Even though we hadn’t always (okay, ever) gotten along, I considered Debbie a loving and hands-on mom, especially given the fact that she’d had all three of her babies at the same time, without the aid of fertility drugs. Multiples ran in Debbie’s family. She had an older cousin who’d had two sets of triplets, also naturally.
One might think this would have served as a warning to Debbie to use protection, but the opposite was true. Debbie was completely opposed to all forms of pharmaceutical products, including birth control—to Brad’s everlasting chagrin—and vaccinations, despite Jesse pointing out that because of people like her, preventable (and potentially deadly) diseases like measles, mumps, and whooping cough were on the rise again in the state of California.
Debbie didn’t care. She was convinced that keeping Flopsy, Mopsy, and Cotton-tail (my nicknames for my admittedly adorable but somewhat high-spirited stepnieces) drug and vaccine free was the right thing to do.
Although I didn’t agree with her (and wasn’t sure how long any school, even the Mission Academy, would keep accepting her bogus “health exemptions” from her quack doctor), in a weird way I admired her fiercely protective—if misdirected—maternal instinct.
Except that this latest tiff between her and my stepbrother over the subject had resulted in a communications gap so vast that neither of them had remembered to retrieve the girls after school. That’s how I’d been forced to corral them into the backseat of my embarrassingly dilapidated Land Rover, then take them with me to the hospital when I’d heard the news about Father Dom.
Hospitals are the last place you’re supposed to take children—especially ones who haven’t had their vaccinations.
But what other choice did I have? I had to see Father Dominic as soon as he got out of recovery. They’d decided it was best to operate on his hip right away, as the “accident” he’d allegedly suffered at the Walterses’s home had completely shattered it.
So it was to St. Francis that the four of us went.
I’d realized belatedly what a horrible idea this was not only when Mopsy opened her mouth to ask, “Why is your car so old, Aunt Suze?” (it had been in the family for ages until I’d inherited it, and there was no point in my buying a nicer car, since it was only going to be abused by my terrible driving, the triplets, and, of course, mediation-resistant spirits), but when she’d followed that up by declaring, in the hospital lobby, that Father Dom was going to die.
Even worse, the redhead at the hospital’s main reception desk turned out to be someone new, who didn’t recognize me as either Jesse’s fiancée—I’d been to the hospital many times to visit him during his breaks—or a member of the clergy and therefore “family” of Father D’s, and so wouldn’t tell me the exact extent of his injuries, how he was doing, or which floor he’d been taken to.
“Look,” I said to the redhead, pointedly ignoring Mopsy, the most outspoken of Brad and Debbie’s daughters, “I get that you can’t give me any information about what room Father Dominic is in for privacy reasons. But can you at least tell me his status? He was supposed to have been out of surgery an hour ago.”
“I really couldn’t say. It’s against hospital policy.”
The redhead—her name tag said to call her Peggy—didn’t even glance at me. All her attention was focused on my stepnieces, who look like total angels to strangers, especially when wearing their school uniforms. In their matching navy blue plaid skirts, white short-sleeved blouses and knee socks, and French braids Debbie insisted on twisting their hair into every morning (which, by the end of day, like now, were always destroyed, looking like dark, wavy mushrooms around their cherubic faces), they resembled mini-Madonnas.
What they actually were was little hellions.
“Oh, my gosh, are you girls triplets?” Peggy said to them from her imitation mahogany tower. “You could not be any cuter!”
The girls ignored her, as they did everyone who asked if they were triplets, then commented on how cute they were. Flopsy poked Mopsy.
“Old people don’t die of fractures.”
“Yes, they do. Mommy’s grandma died that way.”
“Grandma’s not dead.

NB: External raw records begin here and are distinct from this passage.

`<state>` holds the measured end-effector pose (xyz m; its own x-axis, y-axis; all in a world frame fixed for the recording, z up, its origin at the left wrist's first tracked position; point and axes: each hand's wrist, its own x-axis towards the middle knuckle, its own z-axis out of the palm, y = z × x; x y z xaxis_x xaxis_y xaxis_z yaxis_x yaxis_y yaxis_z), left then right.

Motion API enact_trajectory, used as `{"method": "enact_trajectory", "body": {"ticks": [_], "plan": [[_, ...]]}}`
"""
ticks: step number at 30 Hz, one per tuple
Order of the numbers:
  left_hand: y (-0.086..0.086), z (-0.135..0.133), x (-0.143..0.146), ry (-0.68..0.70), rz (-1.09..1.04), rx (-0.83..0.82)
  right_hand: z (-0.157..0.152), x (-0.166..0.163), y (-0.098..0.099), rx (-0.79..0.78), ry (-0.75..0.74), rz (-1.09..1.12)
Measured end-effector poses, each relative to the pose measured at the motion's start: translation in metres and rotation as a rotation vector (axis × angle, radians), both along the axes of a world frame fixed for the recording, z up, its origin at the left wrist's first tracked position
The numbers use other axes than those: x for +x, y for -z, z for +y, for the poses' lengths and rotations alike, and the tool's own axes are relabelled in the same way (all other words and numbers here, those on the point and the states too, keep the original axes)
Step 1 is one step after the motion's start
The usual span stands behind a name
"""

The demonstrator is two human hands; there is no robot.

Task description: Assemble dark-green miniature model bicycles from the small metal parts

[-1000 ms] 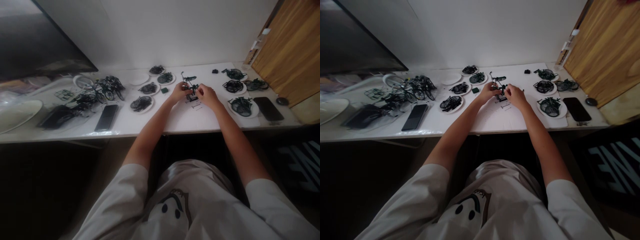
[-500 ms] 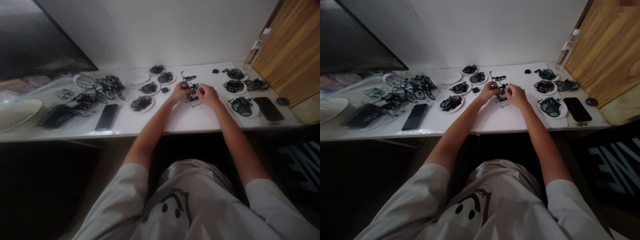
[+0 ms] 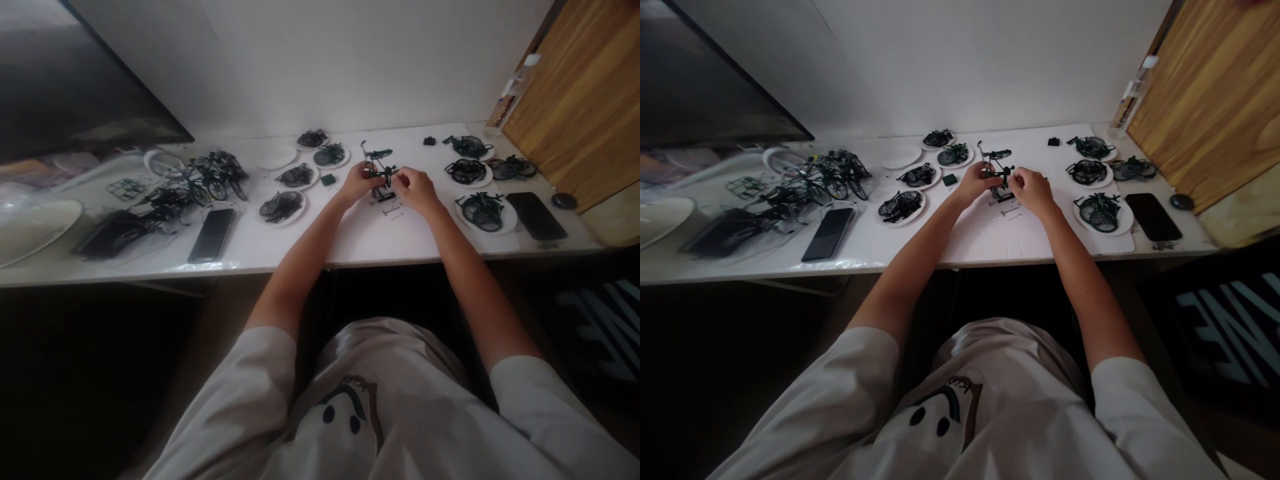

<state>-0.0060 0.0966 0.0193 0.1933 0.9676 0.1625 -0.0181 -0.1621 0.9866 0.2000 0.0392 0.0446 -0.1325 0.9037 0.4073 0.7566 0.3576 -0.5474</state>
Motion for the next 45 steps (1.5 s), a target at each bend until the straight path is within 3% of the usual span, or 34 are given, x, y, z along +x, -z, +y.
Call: {"method": "enact_trajectory", "body": {"ticks": [11,33,38,45], "plan": [[0.002,-0.002,0.002,-0.001,0.050,0.018,0.008,0.001,0.004,-0.094,0.044,-0.080],[-0.002,-0.003,0.000,-0.020,0.035,-0.010,0.006,0.002,0.007,-0.037,-0.044,0.029],[-0.002,-0.004,0.001,-0.002,0.051,-0.001,0.009,0.002,0.008,-0.062,-0.045,-0.046],[-0.004,-0.005,0.001,-0.023,0.064,0.000,0.006,0.002,0.005,-0.075,-0.019,0.016]]}}
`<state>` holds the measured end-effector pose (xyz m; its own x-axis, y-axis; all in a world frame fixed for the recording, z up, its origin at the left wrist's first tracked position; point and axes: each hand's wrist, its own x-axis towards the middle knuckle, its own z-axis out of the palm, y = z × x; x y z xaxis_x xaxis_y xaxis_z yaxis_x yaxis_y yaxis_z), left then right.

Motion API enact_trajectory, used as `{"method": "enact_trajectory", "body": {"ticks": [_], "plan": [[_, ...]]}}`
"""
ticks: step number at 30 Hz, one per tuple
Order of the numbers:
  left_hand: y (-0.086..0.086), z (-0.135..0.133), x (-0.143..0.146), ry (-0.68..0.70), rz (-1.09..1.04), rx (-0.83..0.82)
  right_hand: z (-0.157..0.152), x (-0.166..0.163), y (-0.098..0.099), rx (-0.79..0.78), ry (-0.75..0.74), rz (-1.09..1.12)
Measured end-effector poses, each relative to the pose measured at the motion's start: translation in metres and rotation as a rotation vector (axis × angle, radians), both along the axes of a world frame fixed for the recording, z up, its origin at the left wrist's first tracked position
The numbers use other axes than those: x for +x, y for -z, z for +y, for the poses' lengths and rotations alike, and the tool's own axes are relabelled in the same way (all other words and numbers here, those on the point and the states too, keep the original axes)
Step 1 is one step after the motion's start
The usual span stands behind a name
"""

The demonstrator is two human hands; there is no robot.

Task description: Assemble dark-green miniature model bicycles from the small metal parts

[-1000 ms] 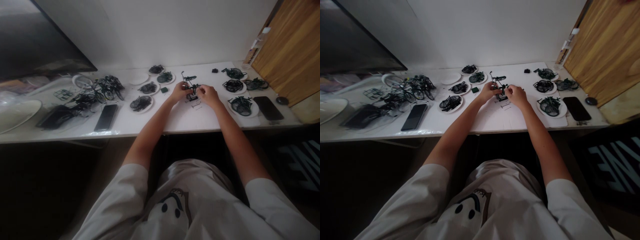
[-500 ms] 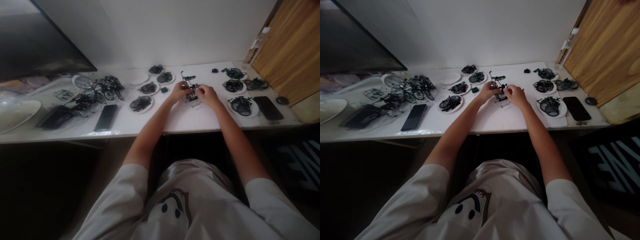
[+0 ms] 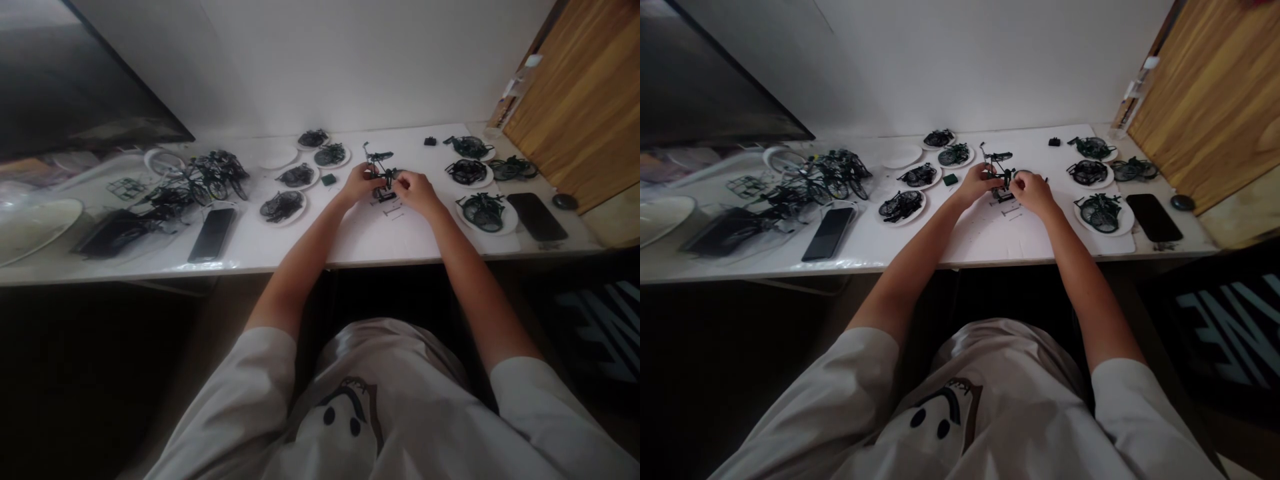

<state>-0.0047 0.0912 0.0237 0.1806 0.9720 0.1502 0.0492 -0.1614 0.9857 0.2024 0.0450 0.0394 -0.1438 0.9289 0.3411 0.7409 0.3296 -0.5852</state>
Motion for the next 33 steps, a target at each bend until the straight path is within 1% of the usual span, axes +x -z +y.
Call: {"method": "enact_trajectory", "body": {"ticks": [7,16,19,23,26,28,30,33], "plan": [[-0.003,-0.003,0.000,0.022,-0.003,-0.019,0.004,-0.002,0.002,-0.006,-0.046,-0.002],[0.001,0.001,0.000,0.021,-0.005,-0.001,0.008,0.002,0.006,0.018,-0.044,-0.003],[0.002,0.001,0.000,0.013,-0.010,-0.009,0.009,0.004,0.007,0.001,-0.039,0.002],[0.000,0.000,0.000,0.028,-0.051,-0.024,0.012,0.005,0.008,0.006,0.044,0.045],[0.000,0.001,-0.002,0.075,-0.097,-0.022,0.016,0.007,0.010,0.036,0.123,0.060],[0.000,0.002,-0.003,0.111,-0.133,-0.020,0.019,0.008,0.012,0.049,0.149,0.078],[0.001,0.004,-0.004,0.135,-0.168,-0.024,0.021,0.009,0.015,0.057,0.138,0.117],[0.003,0.006,-0.005,0.153,-0.209,-0.024,0.022,0.009,0.019,0.028,0.061,0.202]]}}
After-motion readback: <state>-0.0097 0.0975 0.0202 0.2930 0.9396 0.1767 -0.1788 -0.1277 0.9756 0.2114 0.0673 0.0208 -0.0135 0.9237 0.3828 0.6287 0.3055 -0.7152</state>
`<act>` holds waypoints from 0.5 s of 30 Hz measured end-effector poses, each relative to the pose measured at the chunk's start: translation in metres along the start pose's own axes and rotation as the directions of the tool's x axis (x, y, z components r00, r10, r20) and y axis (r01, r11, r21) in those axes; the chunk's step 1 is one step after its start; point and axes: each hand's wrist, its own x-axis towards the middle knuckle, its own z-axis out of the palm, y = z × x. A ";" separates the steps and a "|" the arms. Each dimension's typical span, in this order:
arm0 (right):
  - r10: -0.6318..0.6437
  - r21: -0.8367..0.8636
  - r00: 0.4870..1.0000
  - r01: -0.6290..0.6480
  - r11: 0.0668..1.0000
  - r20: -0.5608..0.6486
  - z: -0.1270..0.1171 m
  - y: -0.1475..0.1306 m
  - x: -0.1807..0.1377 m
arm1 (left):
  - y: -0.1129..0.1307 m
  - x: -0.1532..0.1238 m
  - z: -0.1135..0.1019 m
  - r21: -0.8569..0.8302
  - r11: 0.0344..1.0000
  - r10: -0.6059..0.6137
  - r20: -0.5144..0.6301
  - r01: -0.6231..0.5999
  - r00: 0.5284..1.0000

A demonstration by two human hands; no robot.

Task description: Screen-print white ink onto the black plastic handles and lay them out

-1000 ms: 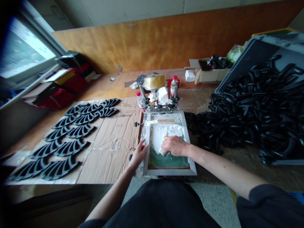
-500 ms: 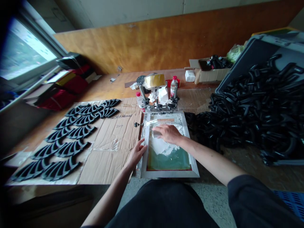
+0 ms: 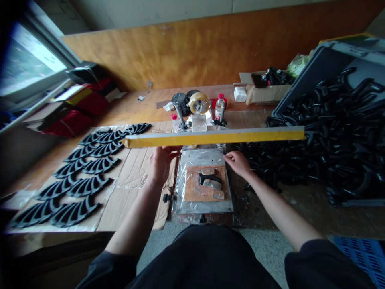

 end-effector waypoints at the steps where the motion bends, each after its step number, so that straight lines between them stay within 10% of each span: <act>1: -0.078 -0.067 0.992 0.085 0.994 0.098 0.017 -0.008 -0.014 | -0.006 -0.005 0.002 -0.017 1.000 -0.007 -0.042 0.006 0.999; 4: -0.136 -0.275 0.952 0.213 0.937 0.275 0.054 -0.041 -0.047 | -0.041 -0.040 0.007 -0.007 0.966 -0.260 -0.025 0.260 0.965; 6: -0.065 -0.335 0.958 0.161 0.929 0.280 0.064 -0.064 -0.060 | -0.071 -0.072 0.010 0.059 0.814 -0.581 0.121 0.578 0.805; 9: -0.161 -0.188 0.942 0.222 0.957 0.295 0.061 -0.090 -0.073 | -0.102 -0.106 0.011 -0.013 0.648 -0.747 0.187 0.762 0.638; 12: -0.316 -0.002 0.902 0.331 0.944 0.294 0.038 -0.087 -0.075 | -0.109 -0.103 -0.013 -0.014 0.703 -0.709 0.057 0.711 0.703; 15: 0.005 -0.304 0.990 0.038 0.952 0.138 0.002 -0.047 -0.066 | -0.106 -0.071 -0.070 0.317 0.790 -0.520 -0.109 0.525 0.847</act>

We saw her on the first day of school, remember? She gave us stickers.”
“Not Grandma. Mommy’s grandma. Mommy’s grandma is dead from a hip fracture. Remember? She told us.”
Mopsy kicked Flopsy. “Shut up!”
Mopsy kicked Flopsy back. “You shut up!”
Flopsy screamed at the top of her lungs, causing everyone in the waiting room to look at us.
“If you both don’t shut up,” I said, “I’ll make you go sit in the car.”
“You can’t do that, Aunt Suze.” Cotton-tail was the practical trip. “Mommy says it’s against the law and if you do it again, she’s going to tell the police on you.”
Peggy overheard this, and stared at me in horror.